### EXERCISE
Going through the data below, please show each line containing the string "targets".

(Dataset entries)
• • • • •

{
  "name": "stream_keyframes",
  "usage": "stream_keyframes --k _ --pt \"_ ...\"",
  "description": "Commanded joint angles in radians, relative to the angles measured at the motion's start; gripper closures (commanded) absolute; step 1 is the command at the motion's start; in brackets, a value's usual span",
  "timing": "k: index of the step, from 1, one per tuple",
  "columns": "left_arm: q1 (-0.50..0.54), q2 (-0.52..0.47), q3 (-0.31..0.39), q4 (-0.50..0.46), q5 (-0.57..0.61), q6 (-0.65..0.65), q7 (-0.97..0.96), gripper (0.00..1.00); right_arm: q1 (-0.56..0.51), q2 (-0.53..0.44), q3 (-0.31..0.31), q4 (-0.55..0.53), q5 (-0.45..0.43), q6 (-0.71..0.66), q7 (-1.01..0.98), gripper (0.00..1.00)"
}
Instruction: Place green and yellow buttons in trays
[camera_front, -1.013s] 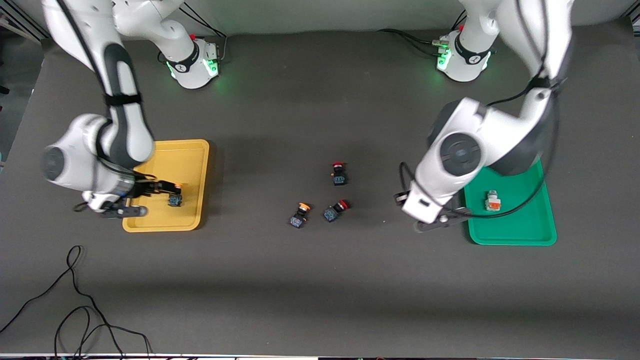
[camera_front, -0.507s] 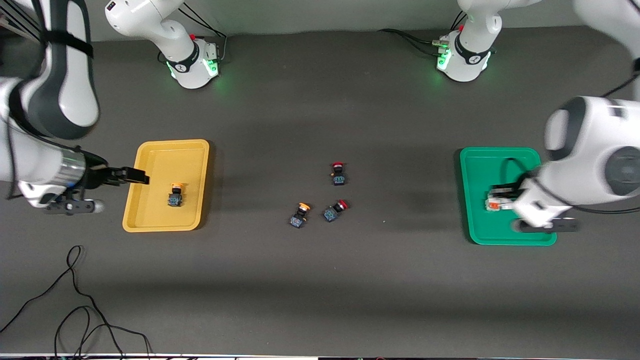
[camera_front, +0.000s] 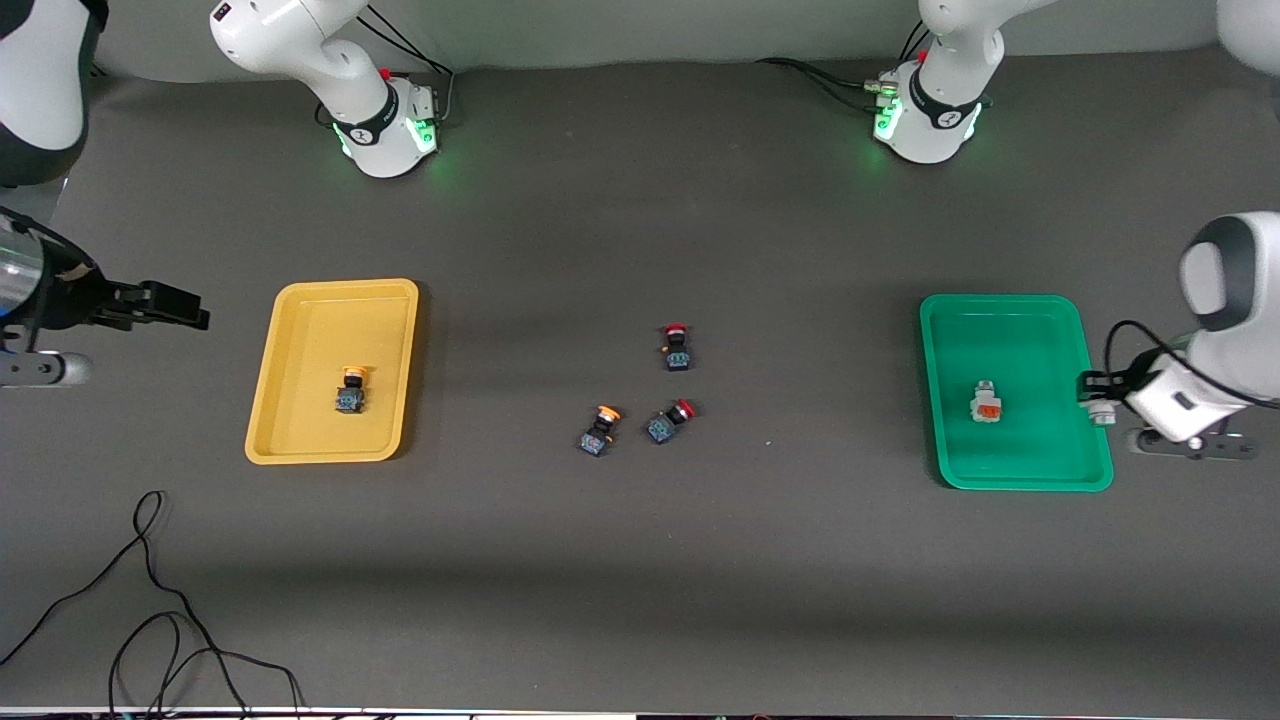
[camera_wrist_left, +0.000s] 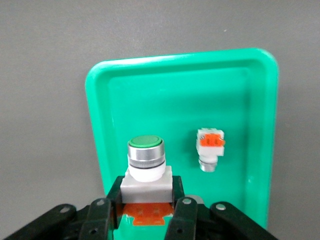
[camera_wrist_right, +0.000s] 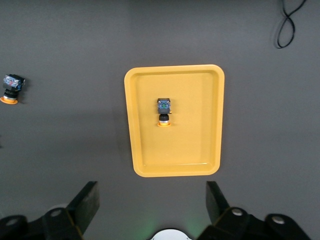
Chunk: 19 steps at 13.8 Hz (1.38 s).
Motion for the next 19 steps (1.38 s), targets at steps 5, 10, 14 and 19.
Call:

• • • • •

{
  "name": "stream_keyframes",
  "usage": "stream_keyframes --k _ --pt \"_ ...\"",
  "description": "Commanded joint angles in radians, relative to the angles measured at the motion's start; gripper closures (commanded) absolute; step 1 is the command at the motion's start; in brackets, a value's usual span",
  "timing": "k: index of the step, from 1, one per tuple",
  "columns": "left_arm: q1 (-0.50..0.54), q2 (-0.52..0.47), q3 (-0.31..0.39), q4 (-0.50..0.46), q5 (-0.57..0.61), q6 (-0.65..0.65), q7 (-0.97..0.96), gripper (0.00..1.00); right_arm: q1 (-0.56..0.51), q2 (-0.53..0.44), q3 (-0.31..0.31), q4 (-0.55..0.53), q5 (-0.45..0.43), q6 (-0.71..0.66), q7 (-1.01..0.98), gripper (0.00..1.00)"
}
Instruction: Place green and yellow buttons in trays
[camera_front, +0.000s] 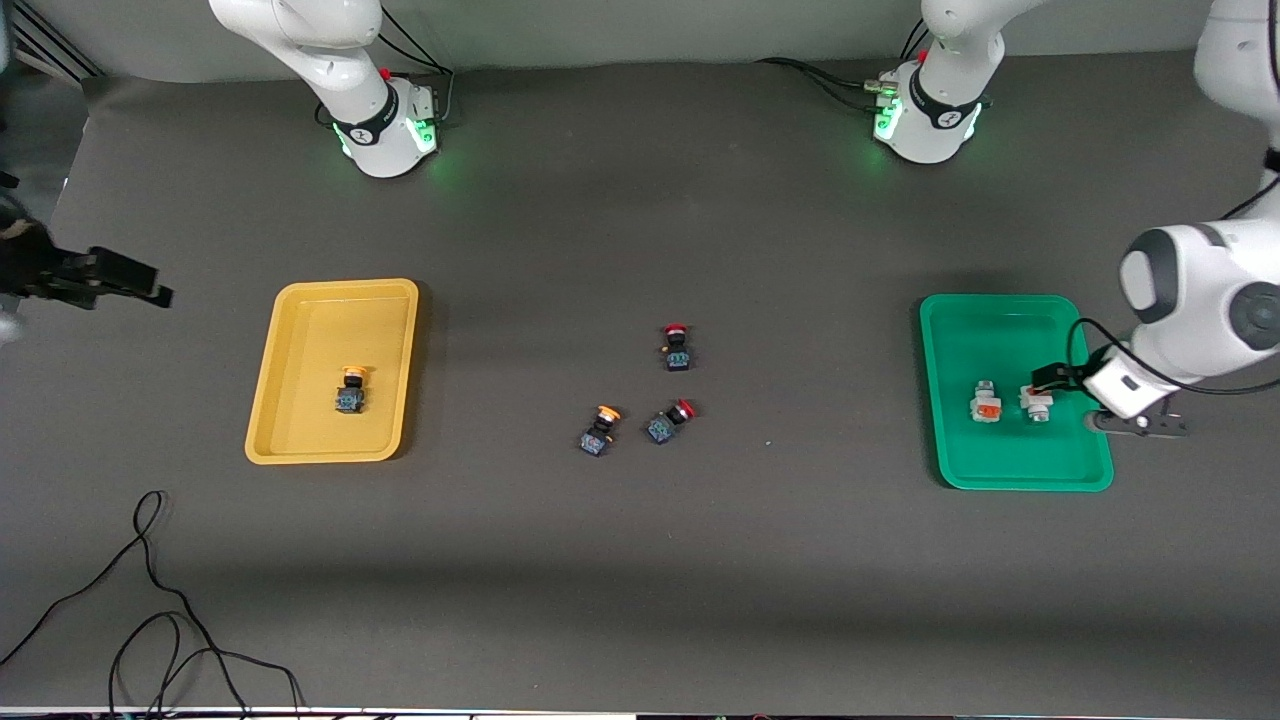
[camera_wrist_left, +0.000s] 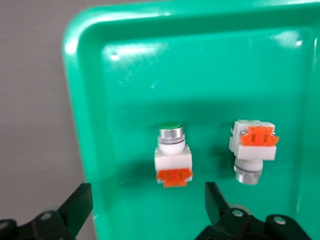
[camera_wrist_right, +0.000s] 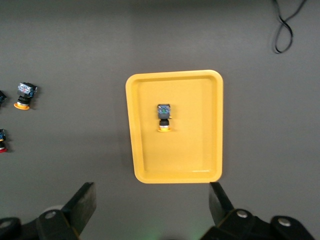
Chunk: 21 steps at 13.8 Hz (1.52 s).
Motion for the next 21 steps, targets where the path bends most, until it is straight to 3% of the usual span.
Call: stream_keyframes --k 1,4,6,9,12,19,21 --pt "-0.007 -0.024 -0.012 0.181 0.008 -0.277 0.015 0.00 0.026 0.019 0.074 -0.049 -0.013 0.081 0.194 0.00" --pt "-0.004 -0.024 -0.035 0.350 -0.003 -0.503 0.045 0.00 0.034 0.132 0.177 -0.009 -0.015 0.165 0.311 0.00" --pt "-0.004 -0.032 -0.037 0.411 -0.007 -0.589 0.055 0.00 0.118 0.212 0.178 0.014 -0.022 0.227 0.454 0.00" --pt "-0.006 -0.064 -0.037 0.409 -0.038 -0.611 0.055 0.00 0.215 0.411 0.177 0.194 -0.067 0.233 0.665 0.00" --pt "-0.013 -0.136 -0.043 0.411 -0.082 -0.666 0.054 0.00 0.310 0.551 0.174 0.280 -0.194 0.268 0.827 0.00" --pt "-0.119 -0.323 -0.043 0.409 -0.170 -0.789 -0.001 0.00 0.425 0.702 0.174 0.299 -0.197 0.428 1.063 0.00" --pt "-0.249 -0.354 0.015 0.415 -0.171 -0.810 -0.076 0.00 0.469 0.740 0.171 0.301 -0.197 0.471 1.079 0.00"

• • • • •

### ANSWER BELOW
Motion for the next 19 steps (1.38 s), targets at steps 5, 10, 14 and 19.
Motion for the next 21 steps, targets where the path bends most, until it is straight to 3% of the usual span.

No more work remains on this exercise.